PROBLEM DETAILS: Output range, inclusive: from the line containing "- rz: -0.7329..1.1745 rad" to the line containing "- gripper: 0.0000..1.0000". Restate those lines from the data below word for word and only those.

[[ RECORD EXCERPTS, beginning ]]

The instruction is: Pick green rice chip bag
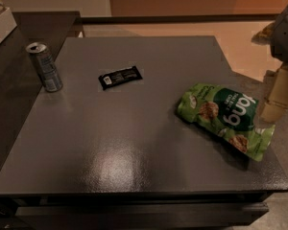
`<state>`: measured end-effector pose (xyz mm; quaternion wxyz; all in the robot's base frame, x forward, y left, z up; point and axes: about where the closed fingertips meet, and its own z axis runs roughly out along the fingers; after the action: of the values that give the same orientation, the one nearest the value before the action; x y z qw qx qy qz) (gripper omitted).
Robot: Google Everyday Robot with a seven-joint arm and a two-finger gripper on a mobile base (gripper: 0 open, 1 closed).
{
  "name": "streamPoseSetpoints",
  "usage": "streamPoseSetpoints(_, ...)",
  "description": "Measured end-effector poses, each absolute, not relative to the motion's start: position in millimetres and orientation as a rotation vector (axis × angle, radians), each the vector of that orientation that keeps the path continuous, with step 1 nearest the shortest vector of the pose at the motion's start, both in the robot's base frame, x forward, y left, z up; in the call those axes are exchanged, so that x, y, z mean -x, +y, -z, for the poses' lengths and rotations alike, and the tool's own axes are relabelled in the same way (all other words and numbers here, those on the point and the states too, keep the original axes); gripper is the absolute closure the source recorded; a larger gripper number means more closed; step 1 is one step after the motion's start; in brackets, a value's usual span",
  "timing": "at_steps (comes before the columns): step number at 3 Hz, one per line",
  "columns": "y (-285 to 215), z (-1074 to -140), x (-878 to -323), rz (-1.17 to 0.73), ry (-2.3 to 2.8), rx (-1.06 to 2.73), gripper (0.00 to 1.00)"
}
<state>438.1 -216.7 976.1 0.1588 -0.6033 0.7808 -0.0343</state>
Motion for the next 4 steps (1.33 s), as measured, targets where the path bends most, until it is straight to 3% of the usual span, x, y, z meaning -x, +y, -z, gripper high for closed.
streamPoseSetpoints(4,-216,-938,-471,0.119,2.288,1.759,0.0)
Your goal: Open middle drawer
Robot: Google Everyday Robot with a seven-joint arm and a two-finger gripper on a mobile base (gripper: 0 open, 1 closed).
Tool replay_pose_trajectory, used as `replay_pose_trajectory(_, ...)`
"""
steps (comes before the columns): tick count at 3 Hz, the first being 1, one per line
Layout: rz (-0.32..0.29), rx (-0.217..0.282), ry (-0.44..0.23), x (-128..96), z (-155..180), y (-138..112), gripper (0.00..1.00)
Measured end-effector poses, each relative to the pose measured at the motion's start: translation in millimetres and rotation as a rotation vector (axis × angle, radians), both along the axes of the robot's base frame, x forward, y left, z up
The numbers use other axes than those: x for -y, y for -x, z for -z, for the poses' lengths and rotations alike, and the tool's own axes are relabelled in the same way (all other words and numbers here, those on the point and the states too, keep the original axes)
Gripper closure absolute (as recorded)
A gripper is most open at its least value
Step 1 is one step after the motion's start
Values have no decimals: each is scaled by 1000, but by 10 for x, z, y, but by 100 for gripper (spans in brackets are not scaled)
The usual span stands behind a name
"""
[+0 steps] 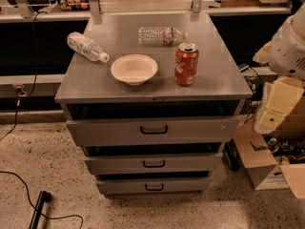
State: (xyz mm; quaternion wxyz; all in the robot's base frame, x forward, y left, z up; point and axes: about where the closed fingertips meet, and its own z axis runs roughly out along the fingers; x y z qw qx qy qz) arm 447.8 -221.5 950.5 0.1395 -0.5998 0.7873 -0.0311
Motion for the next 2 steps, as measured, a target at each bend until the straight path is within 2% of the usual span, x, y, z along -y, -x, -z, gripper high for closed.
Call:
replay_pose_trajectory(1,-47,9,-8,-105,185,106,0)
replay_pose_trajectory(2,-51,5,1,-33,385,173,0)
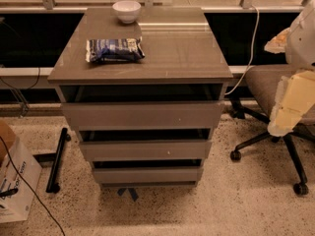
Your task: Open middle drawer
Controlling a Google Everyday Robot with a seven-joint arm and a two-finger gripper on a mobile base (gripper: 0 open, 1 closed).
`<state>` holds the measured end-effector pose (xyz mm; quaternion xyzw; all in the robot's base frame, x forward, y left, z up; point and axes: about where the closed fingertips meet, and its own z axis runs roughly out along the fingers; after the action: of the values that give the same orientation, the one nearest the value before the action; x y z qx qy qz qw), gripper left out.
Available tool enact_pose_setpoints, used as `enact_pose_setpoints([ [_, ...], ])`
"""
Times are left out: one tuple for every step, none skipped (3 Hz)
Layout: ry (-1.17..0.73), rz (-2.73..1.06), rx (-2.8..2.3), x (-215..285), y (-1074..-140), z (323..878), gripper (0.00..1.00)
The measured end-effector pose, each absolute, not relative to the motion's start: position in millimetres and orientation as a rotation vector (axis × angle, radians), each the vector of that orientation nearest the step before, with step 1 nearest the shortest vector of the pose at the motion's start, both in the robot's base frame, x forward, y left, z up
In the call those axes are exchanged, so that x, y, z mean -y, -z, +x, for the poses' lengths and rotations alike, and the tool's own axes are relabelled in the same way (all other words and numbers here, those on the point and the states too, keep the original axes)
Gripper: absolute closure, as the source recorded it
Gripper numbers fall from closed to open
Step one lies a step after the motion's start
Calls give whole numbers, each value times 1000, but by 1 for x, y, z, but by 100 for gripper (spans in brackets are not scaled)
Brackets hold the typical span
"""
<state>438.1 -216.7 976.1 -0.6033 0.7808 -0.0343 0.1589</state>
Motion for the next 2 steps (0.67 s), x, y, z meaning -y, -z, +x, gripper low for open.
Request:
enact_pose_setpoints([
  [98,-1725,-2232,217,-976,438,0],
  [57,-1716,-2207,215,-961,443,0],
])
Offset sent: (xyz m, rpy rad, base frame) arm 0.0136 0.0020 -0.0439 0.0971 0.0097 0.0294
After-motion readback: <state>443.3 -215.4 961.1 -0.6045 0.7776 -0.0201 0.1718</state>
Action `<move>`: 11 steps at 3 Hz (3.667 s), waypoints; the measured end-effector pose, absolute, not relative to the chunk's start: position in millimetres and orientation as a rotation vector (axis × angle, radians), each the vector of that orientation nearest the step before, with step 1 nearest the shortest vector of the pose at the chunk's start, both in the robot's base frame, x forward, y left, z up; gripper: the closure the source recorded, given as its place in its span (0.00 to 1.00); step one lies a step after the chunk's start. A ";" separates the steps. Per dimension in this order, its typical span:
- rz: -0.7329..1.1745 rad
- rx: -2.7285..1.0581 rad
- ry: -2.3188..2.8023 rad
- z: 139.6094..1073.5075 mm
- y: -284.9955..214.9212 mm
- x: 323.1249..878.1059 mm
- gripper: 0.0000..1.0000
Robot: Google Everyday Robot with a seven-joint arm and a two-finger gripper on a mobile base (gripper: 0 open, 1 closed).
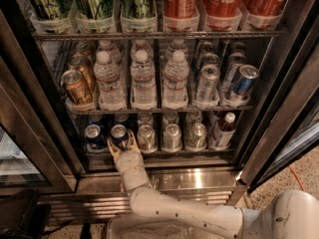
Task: Pick pepsi can from bottom shelf of fridge
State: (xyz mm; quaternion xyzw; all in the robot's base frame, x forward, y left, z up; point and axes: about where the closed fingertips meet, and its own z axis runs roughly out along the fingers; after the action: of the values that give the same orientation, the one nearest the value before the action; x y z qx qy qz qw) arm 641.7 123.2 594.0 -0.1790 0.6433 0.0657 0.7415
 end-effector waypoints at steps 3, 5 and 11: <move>0.223 -0.365 1.379 641.3 130.2 604.0 1.00; 0.228 -0.552 1.497 643.1 100.6 556.9 1.00; 0.333 -0.961 1.734 649.9 34.3 510.5 1.00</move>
Offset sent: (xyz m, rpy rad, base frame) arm -0.0445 0.0106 0.0584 0.0893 -0.0327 0.0523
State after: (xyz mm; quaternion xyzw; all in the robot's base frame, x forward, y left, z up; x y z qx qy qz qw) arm 510.5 34.3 649.9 -0.4038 0.7282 0.1399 0.5359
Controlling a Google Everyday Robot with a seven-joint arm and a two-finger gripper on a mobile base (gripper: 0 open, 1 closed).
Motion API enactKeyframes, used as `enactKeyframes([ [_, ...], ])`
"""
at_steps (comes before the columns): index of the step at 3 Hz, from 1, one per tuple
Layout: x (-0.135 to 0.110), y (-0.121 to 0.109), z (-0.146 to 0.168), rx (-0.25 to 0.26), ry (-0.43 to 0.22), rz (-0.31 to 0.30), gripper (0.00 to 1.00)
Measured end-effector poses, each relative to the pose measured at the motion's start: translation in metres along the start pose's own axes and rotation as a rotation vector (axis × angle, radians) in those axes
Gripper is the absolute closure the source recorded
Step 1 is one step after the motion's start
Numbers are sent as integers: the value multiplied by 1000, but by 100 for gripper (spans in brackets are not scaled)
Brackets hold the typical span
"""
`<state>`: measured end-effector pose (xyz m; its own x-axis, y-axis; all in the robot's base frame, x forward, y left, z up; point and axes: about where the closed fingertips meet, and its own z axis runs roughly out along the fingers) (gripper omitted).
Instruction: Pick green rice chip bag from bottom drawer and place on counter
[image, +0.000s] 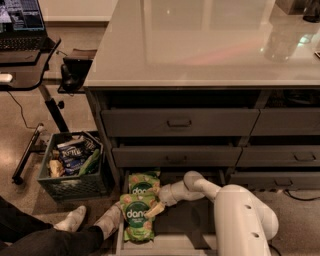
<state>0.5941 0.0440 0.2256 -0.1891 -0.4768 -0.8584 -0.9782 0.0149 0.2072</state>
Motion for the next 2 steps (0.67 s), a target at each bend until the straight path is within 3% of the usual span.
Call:
enactKeyframes([
  [1,-8,7,-1,-1,17,4,29],
  [2,-10,16,-1,1,23,17,48],
])
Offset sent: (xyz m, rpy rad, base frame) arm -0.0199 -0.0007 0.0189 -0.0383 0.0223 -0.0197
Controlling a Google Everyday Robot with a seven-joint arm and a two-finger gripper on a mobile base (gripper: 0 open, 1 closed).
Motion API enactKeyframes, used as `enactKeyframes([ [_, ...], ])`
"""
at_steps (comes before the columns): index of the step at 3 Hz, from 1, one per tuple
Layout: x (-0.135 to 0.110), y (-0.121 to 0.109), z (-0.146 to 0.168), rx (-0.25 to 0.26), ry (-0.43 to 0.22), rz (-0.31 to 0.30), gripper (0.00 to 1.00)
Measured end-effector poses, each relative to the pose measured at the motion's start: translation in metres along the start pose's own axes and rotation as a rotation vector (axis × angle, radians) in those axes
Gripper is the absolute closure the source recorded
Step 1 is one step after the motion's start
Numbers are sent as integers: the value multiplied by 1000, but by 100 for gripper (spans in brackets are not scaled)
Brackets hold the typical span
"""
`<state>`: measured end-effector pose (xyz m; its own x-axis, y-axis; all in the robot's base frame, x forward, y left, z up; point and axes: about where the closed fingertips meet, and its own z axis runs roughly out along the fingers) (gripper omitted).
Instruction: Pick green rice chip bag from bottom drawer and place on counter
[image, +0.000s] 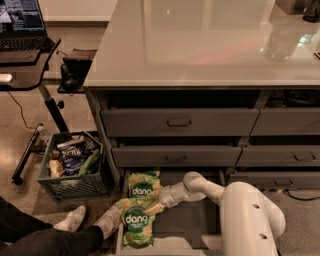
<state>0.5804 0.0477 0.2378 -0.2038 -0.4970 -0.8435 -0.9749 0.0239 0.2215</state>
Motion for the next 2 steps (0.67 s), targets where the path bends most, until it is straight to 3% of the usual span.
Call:
enactKeyframes([
  [2,0,1,1,-2,0,1,94],
])
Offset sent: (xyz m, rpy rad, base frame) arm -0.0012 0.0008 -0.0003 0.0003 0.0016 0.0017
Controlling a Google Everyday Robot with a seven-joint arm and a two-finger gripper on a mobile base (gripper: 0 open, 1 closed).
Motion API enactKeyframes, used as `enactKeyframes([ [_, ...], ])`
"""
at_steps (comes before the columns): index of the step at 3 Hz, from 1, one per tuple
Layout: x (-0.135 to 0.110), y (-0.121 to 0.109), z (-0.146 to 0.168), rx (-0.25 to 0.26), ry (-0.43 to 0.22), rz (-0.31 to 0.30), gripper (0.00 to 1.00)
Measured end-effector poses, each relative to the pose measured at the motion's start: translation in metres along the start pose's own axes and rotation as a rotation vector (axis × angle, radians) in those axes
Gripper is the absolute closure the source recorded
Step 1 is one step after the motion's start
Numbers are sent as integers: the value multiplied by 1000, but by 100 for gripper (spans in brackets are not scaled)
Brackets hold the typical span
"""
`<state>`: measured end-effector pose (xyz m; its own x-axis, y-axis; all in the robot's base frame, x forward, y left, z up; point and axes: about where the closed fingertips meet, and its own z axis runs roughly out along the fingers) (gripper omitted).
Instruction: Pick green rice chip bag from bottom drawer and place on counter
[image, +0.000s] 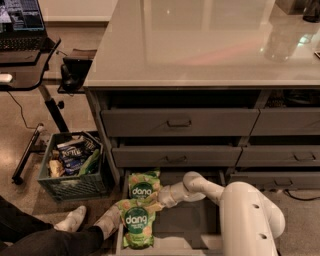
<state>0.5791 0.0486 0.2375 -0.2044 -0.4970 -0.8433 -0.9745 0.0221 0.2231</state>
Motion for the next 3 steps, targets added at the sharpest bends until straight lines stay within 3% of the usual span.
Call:
enactKeyframes([
  [2,0,4,2,1,-5,3,100],
  [3,-26,9,-17,66,-28,-41,100],
])
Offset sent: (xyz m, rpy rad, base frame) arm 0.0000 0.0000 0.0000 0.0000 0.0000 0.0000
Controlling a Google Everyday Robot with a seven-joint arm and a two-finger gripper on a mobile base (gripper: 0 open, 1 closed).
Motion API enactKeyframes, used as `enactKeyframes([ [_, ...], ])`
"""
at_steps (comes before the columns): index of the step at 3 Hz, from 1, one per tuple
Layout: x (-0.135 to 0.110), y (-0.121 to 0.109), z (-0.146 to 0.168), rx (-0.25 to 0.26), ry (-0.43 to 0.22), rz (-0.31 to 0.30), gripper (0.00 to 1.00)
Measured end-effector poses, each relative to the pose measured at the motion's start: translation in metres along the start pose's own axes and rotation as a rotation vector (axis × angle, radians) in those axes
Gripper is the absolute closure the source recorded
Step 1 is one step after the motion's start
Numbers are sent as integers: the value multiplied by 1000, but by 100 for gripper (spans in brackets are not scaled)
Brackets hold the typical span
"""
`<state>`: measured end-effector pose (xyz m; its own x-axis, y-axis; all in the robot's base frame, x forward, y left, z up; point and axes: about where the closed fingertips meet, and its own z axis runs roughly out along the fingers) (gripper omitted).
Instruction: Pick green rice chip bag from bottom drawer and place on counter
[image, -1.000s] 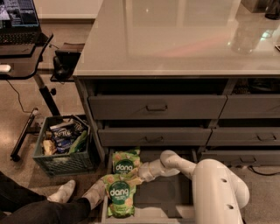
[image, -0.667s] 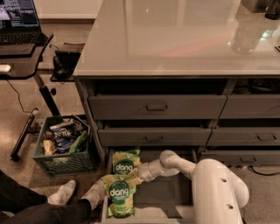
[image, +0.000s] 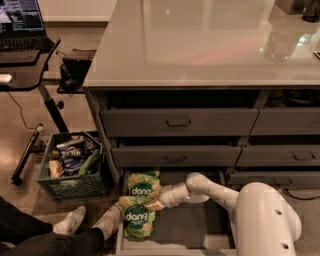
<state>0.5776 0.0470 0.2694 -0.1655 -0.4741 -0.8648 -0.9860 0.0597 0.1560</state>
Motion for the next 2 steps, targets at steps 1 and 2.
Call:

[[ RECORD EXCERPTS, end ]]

ANSWER FOR THE TASK:
- rz: -0.7329..1.1745 rad
- rx: -2.7285..1.0581 rad
- ry: -2.3188..2.8023 rad
- z: 139.6094..1073.5075 mm
- y: -284.9955..214.9212 mm
- x: 323.1249..878.1059 mm
- gripper: 0.0000..1.0000

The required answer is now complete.